[[ RECORDS FOR THIS TASK open ]]
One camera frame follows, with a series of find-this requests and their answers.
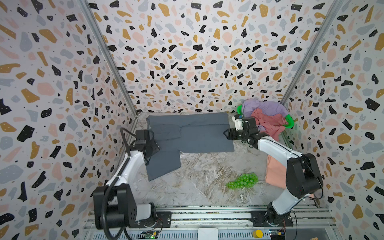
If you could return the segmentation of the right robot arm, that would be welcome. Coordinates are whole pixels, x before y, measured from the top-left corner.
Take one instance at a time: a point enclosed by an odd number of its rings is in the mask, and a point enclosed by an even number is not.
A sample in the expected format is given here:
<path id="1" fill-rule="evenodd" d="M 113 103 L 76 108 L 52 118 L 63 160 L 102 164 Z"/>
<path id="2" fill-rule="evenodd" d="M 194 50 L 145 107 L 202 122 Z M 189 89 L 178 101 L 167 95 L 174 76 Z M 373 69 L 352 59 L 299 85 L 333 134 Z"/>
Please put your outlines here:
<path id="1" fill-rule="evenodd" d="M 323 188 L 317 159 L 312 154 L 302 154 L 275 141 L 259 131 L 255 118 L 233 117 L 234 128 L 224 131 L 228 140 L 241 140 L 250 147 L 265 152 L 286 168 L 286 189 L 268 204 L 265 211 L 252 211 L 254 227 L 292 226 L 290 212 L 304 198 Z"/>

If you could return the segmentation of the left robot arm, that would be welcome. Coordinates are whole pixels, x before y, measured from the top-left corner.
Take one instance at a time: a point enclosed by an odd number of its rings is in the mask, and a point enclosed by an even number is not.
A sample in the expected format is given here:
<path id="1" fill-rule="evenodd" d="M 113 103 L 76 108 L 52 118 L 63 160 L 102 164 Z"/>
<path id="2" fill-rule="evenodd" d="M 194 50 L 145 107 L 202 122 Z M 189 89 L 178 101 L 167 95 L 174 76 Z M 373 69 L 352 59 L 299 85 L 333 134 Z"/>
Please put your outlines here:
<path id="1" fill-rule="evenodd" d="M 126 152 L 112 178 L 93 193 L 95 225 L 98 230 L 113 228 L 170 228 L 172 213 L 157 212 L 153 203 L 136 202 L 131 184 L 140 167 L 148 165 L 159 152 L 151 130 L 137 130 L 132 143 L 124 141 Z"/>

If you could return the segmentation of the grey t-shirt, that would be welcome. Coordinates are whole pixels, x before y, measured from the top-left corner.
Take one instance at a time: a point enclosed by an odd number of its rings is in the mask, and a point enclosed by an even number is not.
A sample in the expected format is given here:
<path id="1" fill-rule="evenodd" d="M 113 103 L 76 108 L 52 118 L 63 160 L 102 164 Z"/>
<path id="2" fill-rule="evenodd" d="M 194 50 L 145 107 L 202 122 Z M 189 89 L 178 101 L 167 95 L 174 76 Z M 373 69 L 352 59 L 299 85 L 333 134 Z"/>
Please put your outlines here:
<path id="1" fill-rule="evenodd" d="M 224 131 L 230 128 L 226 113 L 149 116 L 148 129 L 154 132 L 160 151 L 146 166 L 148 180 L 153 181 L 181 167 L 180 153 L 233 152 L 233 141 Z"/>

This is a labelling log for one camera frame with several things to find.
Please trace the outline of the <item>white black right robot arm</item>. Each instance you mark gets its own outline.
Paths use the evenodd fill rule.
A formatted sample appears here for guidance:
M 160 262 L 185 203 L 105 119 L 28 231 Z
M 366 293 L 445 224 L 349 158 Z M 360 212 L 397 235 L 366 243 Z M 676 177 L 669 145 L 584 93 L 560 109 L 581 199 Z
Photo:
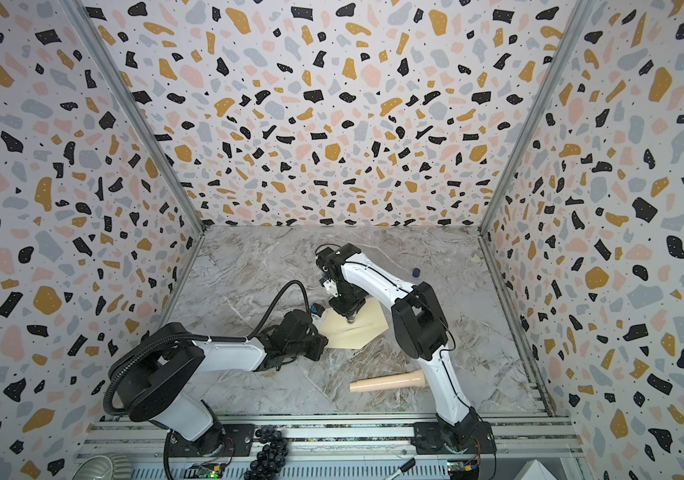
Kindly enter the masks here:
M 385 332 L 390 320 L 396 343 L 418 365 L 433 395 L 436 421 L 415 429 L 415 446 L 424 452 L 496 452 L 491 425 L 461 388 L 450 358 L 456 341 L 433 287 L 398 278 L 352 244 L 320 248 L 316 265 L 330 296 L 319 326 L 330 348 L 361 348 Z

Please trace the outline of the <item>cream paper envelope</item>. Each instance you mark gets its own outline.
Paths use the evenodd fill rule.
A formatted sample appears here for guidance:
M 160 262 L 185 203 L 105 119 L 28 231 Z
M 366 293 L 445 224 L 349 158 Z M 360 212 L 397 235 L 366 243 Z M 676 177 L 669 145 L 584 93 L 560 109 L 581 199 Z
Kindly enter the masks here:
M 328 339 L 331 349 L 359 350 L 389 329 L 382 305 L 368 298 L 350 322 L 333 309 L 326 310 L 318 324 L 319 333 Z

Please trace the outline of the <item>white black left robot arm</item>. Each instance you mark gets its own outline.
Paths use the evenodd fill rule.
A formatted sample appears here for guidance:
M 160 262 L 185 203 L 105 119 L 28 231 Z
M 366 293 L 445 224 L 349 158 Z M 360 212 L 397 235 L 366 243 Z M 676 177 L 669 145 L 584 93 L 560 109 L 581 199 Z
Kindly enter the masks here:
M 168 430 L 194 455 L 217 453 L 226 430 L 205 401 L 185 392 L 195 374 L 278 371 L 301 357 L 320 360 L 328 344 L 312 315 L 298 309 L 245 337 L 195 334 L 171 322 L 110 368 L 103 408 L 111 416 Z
[[ RECORDS FOR THIS TASK closed ]]
[[ RECORDS FOR THIS TASK open ]]
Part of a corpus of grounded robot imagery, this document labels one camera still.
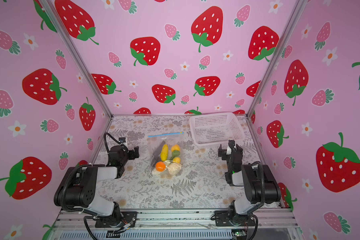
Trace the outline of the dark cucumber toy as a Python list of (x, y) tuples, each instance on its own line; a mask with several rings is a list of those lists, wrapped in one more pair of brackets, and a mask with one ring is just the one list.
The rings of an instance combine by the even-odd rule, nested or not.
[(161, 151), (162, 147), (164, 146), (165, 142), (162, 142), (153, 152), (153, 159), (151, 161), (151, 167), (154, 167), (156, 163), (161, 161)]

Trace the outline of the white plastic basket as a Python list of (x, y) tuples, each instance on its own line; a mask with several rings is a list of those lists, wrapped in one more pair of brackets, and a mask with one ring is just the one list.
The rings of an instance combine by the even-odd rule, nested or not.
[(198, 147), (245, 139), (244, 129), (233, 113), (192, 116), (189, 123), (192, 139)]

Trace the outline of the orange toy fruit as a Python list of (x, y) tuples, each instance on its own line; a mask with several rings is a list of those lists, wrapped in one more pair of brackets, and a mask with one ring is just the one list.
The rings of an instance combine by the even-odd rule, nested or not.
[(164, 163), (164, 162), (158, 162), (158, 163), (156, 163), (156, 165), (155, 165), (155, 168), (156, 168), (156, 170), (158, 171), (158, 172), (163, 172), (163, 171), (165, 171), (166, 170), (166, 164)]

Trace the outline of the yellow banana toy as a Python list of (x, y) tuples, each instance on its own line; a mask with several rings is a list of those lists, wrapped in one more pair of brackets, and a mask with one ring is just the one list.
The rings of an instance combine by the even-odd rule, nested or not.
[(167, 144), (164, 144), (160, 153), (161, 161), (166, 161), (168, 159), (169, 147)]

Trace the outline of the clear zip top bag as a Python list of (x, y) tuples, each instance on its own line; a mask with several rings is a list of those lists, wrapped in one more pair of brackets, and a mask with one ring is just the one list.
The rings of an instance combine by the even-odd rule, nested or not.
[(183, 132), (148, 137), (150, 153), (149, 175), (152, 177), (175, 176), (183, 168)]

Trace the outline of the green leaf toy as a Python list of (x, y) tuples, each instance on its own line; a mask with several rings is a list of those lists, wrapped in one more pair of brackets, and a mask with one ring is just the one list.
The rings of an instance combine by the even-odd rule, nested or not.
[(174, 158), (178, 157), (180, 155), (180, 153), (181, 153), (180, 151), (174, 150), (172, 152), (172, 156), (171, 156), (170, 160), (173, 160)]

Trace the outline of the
[[ RECORDS FOR THIS TASK closed ]]
### TO DO
Lines containing the word "would" are to be pulled from the records and copied.

### SOLUTION FOR THIS EXERCISE
If you could return the segmentation of the right robot arm, that would be welcome. Coordinates are whole pixels, x before y, measured from the top-left corner.
If you could return the segmentation of the left robot arm, that would be welcome. Coordinates are whole pixels, x before y, measured from the top-left corner.
If you could return the segmentation of the grey t-shirt, that would be welcome. Coordinates are whole pixels, x before y, measured from the top-left corner.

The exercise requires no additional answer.